In 2013, the team started testing for this gene at Leiden University Medical Centre as part of routine practice whenever fluorouracil or capecitabine, a similar drug, are prescribed. Over the next 18 months, they adjusted the dose for 300 patients identified with the DPYD variant and none suffered severe side effects. This was then expanded to 20 hospitals in the Netherlands.
To build on this success, Prof. Guchelaar launched the Ubiquitous Pharmacogenomics project to work towards effective treatment optimisation of a wide range of drugs for every European citizen.
Their vision is that people would be tested for a panel of genetic variants, which would then be linked to health records.
The project includes a clinical trial to test the benefits of pharmacogenetic screening across a wide range of treatments. The trial, called PREPARE, recruited almost 7,000 people across seven European countries.

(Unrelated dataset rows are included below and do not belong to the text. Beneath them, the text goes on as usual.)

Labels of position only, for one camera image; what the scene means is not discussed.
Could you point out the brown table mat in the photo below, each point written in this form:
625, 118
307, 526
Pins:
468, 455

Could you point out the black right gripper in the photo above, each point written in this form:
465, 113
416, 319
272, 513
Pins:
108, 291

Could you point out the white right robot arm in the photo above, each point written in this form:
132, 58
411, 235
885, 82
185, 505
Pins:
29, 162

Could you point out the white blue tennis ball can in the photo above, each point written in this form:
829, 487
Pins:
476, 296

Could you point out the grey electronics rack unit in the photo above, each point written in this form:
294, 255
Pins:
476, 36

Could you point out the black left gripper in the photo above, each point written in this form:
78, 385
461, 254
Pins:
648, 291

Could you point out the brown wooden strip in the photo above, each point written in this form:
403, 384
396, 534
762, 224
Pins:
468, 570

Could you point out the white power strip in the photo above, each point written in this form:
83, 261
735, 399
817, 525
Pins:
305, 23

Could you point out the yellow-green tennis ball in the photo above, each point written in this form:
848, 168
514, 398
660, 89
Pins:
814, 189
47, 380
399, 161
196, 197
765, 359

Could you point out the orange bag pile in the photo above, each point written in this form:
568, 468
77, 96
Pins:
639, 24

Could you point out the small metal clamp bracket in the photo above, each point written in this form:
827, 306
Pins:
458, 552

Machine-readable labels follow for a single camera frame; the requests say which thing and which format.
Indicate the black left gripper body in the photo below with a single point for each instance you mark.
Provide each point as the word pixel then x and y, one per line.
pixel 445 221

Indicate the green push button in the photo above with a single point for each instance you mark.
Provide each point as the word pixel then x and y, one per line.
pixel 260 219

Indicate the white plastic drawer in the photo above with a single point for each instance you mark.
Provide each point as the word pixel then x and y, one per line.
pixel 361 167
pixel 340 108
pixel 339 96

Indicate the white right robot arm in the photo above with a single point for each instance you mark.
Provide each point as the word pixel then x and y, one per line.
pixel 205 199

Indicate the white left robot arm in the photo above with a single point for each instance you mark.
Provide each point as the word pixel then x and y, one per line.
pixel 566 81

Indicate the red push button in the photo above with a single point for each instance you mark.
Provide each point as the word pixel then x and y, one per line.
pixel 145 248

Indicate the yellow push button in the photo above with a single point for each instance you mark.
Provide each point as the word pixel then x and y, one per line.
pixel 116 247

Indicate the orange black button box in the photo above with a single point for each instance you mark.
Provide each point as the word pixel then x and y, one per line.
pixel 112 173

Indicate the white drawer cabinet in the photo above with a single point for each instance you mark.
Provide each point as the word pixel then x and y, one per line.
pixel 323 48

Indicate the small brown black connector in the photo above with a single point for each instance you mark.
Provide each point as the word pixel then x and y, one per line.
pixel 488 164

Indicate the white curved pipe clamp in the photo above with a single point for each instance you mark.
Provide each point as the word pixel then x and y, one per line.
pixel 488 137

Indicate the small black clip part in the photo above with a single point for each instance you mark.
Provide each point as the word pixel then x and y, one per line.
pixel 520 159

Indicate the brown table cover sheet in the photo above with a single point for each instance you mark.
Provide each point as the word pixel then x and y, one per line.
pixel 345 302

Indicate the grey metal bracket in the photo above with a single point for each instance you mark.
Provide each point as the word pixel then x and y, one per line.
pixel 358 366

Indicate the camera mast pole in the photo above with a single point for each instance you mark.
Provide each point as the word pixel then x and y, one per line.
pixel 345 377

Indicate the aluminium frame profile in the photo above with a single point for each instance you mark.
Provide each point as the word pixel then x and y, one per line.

Each participant took a genetic test for 50 pharmacogenetic variants when they were prescribed one of the drugs being studied. Some of the treatments on the list are commonly prescribed, including statins and blood-pressure-lowering drugs.
The dosage recommendations for each drug are based on studies of the different rates of metabolism, or pharmacokinetics, in people with each variant. This allows the doctors to adjust the dose to ensure that the right amount of the drug is present in the patient’s system.
For instance, variants for CYP2D6, a liver enzyme that is involved in the metabolism of a quarter of all marketed drugs, can be classed in four categories. Some patients will need a substantially reduced dose, while fast metabolisers will need a higher dose than normal.
Despite some patients receiving lower doses, they should not be concerned about being undertreated, says Dr. Jesse Swen, also from the University of Leiden, who is leading the trial:
“We know from pharmacokinetic data that if you lower the dose (in someone with the poor metaboliser variant of CYP2D6) by 50%, then you still have the same drug levels (in the body) compared to a normal metaboliser who receives 100% of the dose. So, I’m not at all worried that we would be undertreating patients.”
In some cases, prescribers will be recommended to switch to a different medication that is metabolised differently.
“Some of the recommendations also include a call to follow a patient more closely or to do additional testing because sometimes it’s very difficult to predict the exact dose, but you definitely need to be more aware of failure of therapy,” said Dr. Swen.
The trial has followed all the patients involved for at least three months to look for adverse reactions. The data is now being analysed, and the researchers hope to announce their findings in spring next year.
If the results are positive, Prof. Guchelaar hopes it will pave the way for pre-emptively testing the population for these 50 variants, before they are prescribed any of the drugs on the list.
“If the PREPARE study shows that there is a reduction of the incidence of severe adverse drug reactions, I cannot think of any reason why you should not start testing,” he said.
“There are commercial laboratories offering over-the-counter testing, so patients also realise that this is beneficial to them. So there is nothing I can think of that would be a barrier for implementation. If it shows it is cost-effective, then it would be strange not to let it be part of clinical practice.”
The recognition that not all drugs and treatments are suitable for everybody, has led to the rise of personalised medicine—where treatment is prescribed according to the person receiving it, not just the disease they have.
Personalised medicine is a priority for the EU and a key strand of the new pharmaceutical strategy, published on 25 November.
The idea behind the strategy is to ensure greater access and availability of pharmaceuticals to patients, both in themselves and as part of personalised medicines, with the long-term aim of ensuring ‘the right treatment for the right patient at the right time and at the right cost.